Searching high and low for working VCRs and video tapes has ended for the staff and students who work with the Clinical Education Center (CEC) at The University of North Dakota (UND) School of Medicine and Health Sciences. The facility, built in 2001, received a digital facelift recently replacing the old equipment, used to record and grade student interactions with standardized patients, with state-of-the-art digital recording, data, and storage. 

A necessity
The Clinical Education Center, located across Hamline Street from the School in Grand Forks, includes 16 exam rooms with one-way windows and recording devices in each. Students in the Doctor of Medicine degree program, the physician assistant program, nursing, and other medical studies use the exam rooms to practice and test their clinical skills.

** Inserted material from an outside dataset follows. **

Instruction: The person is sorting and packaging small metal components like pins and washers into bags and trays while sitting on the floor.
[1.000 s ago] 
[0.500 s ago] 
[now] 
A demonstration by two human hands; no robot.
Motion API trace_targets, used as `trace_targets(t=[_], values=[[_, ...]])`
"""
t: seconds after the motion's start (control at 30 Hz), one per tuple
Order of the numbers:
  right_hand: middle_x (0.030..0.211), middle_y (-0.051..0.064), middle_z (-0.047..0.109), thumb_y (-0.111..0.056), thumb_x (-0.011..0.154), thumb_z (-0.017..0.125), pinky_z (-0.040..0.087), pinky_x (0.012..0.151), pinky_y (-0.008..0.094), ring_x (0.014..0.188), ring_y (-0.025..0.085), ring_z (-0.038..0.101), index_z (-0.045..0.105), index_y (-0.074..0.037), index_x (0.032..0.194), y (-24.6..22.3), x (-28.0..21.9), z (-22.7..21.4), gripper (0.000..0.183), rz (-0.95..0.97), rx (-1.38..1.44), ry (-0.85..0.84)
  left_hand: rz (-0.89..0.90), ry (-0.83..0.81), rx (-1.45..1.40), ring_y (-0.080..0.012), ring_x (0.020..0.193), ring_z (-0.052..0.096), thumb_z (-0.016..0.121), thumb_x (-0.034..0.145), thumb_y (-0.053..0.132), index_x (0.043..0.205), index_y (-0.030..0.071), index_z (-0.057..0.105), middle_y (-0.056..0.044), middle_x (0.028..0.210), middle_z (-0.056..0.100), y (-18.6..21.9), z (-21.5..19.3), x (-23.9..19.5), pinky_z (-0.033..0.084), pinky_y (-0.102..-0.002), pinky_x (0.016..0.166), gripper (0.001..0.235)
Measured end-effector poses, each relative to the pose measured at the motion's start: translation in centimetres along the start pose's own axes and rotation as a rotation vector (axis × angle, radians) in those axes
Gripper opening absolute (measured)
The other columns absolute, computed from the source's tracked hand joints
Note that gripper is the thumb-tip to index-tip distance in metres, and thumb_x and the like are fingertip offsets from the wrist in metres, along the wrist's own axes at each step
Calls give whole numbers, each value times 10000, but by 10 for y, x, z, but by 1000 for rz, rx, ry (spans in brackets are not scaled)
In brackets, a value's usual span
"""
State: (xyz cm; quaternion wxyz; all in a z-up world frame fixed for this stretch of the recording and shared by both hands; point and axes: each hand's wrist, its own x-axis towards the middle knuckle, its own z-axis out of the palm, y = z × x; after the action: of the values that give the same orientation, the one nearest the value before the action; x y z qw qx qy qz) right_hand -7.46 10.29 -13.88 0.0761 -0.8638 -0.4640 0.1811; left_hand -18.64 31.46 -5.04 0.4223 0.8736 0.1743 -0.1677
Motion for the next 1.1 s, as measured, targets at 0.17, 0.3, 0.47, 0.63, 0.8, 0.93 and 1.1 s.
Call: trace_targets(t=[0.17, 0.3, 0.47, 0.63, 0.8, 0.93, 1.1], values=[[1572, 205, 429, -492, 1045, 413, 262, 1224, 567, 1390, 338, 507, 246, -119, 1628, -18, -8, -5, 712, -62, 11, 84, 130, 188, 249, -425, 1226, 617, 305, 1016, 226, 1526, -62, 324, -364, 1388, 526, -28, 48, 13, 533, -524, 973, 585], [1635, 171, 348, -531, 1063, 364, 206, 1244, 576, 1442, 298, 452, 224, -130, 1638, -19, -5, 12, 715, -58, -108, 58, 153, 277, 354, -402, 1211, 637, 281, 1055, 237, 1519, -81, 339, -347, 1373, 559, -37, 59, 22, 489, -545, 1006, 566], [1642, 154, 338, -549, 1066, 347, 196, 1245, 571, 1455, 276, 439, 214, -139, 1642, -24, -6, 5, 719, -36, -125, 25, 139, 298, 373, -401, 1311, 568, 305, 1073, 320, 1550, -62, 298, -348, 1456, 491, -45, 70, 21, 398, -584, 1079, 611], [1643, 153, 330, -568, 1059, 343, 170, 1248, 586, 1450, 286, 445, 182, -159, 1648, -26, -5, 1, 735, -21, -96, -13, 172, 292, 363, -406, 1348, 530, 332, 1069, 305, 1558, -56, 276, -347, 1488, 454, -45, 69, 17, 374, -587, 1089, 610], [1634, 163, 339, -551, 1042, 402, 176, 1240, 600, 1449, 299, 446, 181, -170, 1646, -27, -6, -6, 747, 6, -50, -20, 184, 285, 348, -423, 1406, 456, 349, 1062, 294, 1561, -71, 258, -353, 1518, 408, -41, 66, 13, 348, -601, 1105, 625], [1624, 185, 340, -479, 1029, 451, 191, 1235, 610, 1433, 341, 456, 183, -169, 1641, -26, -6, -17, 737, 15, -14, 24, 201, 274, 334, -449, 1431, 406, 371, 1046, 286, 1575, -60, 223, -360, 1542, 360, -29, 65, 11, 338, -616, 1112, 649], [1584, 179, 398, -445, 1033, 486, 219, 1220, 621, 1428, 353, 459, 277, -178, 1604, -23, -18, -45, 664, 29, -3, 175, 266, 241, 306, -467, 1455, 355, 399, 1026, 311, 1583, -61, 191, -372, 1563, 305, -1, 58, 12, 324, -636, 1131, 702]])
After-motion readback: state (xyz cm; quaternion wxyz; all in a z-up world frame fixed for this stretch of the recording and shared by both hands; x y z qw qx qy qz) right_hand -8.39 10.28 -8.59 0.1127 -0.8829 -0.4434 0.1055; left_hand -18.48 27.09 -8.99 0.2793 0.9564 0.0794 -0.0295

The students are recorded interacting with standardized patients, or actors portraying patients with certain medical conditions. Faculty members use these interactions to grade the students on their interviewing and examination skills.  

Before the recent upgrade, VCRs would record each session in the exam rooms.  

“The VCRs were not reliable,” said Nasser Hammami MS ‘06, MS ‘00, MS ‘98, chief information officer for the School. “It was failing on us in the last couple of years.”  

A committee of faculty members who use the CEC and those who maintain the system determined what the facility needed and heard proposals from the top companies supplying such services. The committee chose B-Line Medical, the number one clinical skills and simulation center solutions provider. The company’s other clients include Cornell University, Duke University, George Washington University, and Johns Hopkins University. 

Digital recording and distribution 
The software provided by B-Line Medical has two components: digital recording and distribution, and testing and assessment.

The system includes automated digital recording that is then stored in individual student files on a secure server. These recordings are completely Web accessible and are searchable by case, student, standardized patient, date, and more.  

“Digital recording has the advantage of allowing us to give 24/7 access to the students to view their recordings and to send the recordings to clinical faculty around the state for evaluation,” said Hammami.  

“Students will likely view it more than they would when they had to come up here and view a VCR tape,” said Jon Allen, MD ‘84, assistant dean of the School’s Northeast Campus in Grand Forks. “We’re trying to always get students to watch their own performance. When they watch their own performance, they get to spot their mistakes and see areas where they can make improvements a whole lot easier.”  

The new system uses the existing cameras in the exam rooms, but includes new microphones and a completely revamped viewing room. The facility’s climate control system was also upgraded to keep the new servers at safe temperatures.